## EXERCISE:
The exact lines from the start of the material below through the line holding "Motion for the" are the answer; return those, pictures excluded.

## DATA BLOCK:

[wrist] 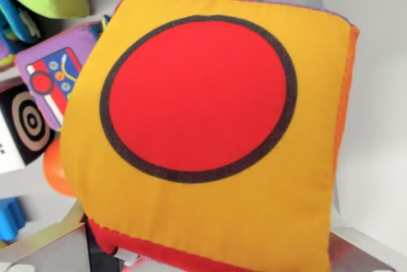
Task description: Pick an object from the bin
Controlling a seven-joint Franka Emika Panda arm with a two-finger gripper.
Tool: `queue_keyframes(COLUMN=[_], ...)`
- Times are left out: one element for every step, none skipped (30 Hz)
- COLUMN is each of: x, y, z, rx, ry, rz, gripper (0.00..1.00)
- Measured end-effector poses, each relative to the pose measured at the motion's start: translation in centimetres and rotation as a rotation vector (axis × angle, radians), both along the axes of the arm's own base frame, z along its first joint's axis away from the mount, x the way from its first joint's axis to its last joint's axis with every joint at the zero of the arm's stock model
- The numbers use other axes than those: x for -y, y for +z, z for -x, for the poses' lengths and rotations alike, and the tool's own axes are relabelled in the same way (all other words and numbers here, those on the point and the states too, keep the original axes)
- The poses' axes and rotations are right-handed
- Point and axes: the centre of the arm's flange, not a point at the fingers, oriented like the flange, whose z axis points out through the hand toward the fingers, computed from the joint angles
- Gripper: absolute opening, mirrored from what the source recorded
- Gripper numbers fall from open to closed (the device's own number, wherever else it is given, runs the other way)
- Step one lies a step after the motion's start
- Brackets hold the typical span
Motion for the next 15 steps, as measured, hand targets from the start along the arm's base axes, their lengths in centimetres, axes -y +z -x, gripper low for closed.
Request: queue_keyframes(x=[0.0,0.0,0.0,0.0,0.0,0.0,0.0,0.1,0.1,0.1,0.1,0.1,0.1,0.1,0.1], y=[0.5,0.7,1.3,1.7,2.1,2.3,2.8,3.2,3.6,4.0,4.4,4.9,5.2,5.4,5.8], z=[0.0,0.0,0.0,0.0,0.0,0.0,0.0,0.0,0.0,0.0,0.0,0.0,0.0,0.0,0.0], rx=[0.0,0.0,0.001,0.001,0.0,0.0,0.001,0.001,0.001,0.0,0.001,0.001,0.001,0.0,0.001], ry=[0.0,0.0,0.0,0.0,0.0,0.0,0.0,0.0,0.0,0.0,0.0,0.0,-0.001,-0.001,-0.001], rz=[0.0,0.0,0.0,-0.001,-0.001,-0.001,-0.001,-0.001,-0.001,-0.001,-0.001,-0.001,-0.002,-0.002,-0.002], gripper=[0.0,0.0,0.0,0.0,0.0,0.0,0.0,0.0,0.0,0.0,0.0,0.0,0.0,0.0,0.0])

## YOUR RESPONSE:
[wrist] 
Task description: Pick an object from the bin
Controlling a seven-joint Franka Emika Panda arm with a two-finger gripper.
Tool: `queue_keyframes(COLUMN=[_], ...)`
- Times are left out: one element for every step, none skipped (30 Hz)
- COLUMN is each of: x, y, z, rx, ry, rz, gripper (0.00..1.00)
- Measured end-effector poses, each relative to the pose measured at the motion's start: translation in centimetres and rotation as a rotation vector (axis × angle, radians), both along the axes of the arm's own base frame, z along its first joint's axis away from the mount, x the way from its first joint's axis to its last joint's axis with every joint at the zero of the arm's stock model
- The numbers use other axes than those: x for -y, y for +z, z for -x, for the poses' lengths and rotations alike, and the tool's own axes are relabelled in the same way (all other words and numbers here, those on the point and the states too, keep the original axes)
- The poses' axes and rotations are right-handed
- Point and axes: the centre of the arm's flange, not a point at the fingers, oriented like the flange, whose z axis points out through the hand toward the fingers, computed from the joint angles
- Gripper: absolute opening, mirrored from what the source recorded
- Gripper numbers fall from open to closed (the device's own number, wherever else it is given, runs the other way)
- Step one lies a step after the motion's start
- Brackets hold the typical span
Motion for the next 15 steps, as measured, hand targets from the start along the arm's base axes, their lengths in centimetres, axes -y +z -x, gripper low for closed.

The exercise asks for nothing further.